Selon le rapport, la
pauvreté rampante aggrave la crise provoquée par la sécheresse
prolongée et rend encore plus précaire la situation alimentaire
dans le pays, plus particulièrement les régions au nord et au
sud de la mer Rouge ainsi que plusieurs parties de
l'Anseba.
Facteur aggravant:
l'Erythrée vient de sortir d'un conflit frontalier
armé avec son voisin éthiopien. Un grand nombre de personnes,
dont des agriculteurs, ont été déplacées et les militaires
n'ont pas encore été démobilisés. En outre, le retour des
personnes qui avaient trouvé refuge au Soudan vient alourdir le
fardeau déjà lourd qui pèse sur les ressources du pays.

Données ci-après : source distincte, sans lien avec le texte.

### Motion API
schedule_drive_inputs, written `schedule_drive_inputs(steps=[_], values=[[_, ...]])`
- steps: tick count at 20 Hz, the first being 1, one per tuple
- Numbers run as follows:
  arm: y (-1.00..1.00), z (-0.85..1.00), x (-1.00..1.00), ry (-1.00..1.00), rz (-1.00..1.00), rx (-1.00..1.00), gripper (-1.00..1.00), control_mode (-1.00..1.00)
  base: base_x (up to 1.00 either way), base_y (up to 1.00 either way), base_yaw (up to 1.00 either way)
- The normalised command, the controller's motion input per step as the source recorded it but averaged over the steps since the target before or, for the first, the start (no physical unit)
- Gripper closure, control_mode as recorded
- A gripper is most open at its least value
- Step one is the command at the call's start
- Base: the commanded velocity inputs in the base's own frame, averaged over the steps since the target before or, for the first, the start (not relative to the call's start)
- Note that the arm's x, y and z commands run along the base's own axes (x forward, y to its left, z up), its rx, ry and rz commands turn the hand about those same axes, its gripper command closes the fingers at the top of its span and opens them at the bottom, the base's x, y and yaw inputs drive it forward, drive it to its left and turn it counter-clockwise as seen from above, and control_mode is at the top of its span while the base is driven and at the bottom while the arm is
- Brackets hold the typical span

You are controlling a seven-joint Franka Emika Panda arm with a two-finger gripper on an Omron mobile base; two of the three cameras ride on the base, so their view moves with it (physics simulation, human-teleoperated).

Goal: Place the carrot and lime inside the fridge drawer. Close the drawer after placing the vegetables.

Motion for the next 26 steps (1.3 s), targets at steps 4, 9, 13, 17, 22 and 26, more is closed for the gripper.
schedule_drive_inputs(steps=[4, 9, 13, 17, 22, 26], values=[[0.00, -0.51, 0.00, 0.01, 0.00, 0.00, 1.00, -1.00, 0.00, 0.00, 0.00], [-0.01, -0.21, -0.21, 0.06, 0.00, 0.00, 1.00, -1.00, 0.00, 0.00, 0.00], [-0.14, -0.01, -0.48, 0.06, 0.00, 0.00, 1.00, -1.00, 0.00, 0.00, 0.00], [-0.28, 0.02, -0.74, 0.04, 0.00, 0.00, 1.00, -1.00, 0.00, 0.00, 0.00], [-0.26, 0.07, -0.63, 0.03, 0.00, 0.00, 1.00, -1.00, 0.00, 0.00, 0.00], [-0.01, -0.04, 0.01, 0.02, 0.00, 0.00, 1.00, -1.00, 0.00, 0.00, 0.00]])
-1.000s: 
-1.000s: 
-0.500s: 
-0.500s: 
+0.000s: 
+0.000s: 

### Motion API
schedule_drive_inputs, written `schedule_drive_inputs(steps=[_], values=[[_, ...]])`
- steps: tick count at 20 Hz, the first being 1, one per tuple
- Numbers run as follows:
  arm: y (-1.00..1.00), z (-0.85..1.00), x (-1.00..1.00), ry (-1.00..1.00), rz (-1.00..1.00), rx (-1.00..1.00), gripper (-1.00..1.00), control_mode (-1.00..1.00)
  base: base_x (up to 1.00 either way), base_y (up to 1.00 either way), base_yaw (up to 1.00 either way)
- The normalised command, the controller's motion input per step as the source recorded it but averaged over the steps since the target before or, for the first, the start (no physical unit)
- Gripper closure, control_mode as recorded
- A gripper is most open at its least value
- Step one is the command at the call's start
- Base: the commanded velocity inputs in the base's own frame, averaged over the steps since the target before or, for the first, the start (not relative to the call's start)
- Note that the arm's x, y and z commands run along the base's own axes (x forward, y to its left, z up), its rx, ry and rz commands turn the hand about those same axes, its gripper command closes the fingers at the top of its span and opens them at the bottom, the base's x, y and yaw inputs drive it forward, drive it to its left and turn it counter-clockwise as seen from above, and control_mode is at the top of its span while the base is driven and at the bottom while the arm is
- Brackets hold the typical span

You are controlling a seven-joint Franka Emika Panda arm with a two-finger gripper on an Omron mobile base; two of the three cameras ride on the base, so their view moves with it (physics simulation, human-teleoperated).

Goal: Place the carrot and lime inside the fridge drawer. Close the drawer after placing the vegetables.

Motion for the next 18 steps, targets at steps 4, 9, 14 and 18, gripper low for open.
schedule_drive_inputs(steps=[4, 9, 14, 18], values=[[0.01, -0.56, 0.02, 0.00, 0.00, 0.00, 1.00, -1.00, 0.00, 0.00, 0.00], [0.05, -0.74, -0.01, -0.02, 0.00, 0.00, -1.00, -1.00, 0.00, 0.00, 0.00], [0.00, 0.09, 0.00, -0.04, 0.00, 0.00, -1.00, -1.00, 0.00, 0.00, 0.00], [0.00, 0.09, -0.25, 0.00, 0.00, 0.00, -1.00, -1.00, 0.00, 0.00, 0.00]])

Le conflit frontalier avec l'Ethiopie
a d'ailleurs rendu inutilisables quelque 12 000 hectares à
Debub et dans une grande partie de Lalai Gash dans la région de
Gash Barka où des mines plantées par les soldats empêchent toute
activité agricole.
En plus, beaucoup de
jeunes enrôlés dans l'armée ne procurent plus à leurs
familles des revenus supplémentaires non agricoles. Un grand
nombre de fermes agricoles sont dirigées par des femmes et la
main-d'œuvre fait défaut pour labourer et semer
la terre. Résultat: l'insécurité alimentaire
s'aggrave au niveau des ménages.
Le
rapport exprime sa préoccupation plus particulièrement pour la
situation alimentaire précaire de plus d'un million de
personnes vulnérables (près du tiers de la population totale
estimée à 3,3 millions) qui auront besoin de 140 000 tonnes de
nourriture en 2003. Les deux agences soulignent que l'aide
alimentaire sera requise jusqu'à la prochaine récolte.
En ce qui concerne l'élevage, là
aussi les pertes sont sévères. Dans certains districts, le
bétail a diminué de 20 pour cent alors que les zones de pâturage
se réduisent comme peau de chagrin.
Les
deux agences recommendent des aides d'urgence pour relancer
à la fois la production agricole et l'élevage. Des
distributions de semences et de vaccins sont indispensables.
Toutefois, le rapport souligne qu'il
conviendra de ne pas créer une dépendance à l'égard de
l'aide alimentaire et qu'il faudra aider le pays à se
remettre sur la bonne voie tout en tenant compte du fait que
même en temps normal la production alimentaire érythréenne ne
suffit pas à couvrir la demande nationale.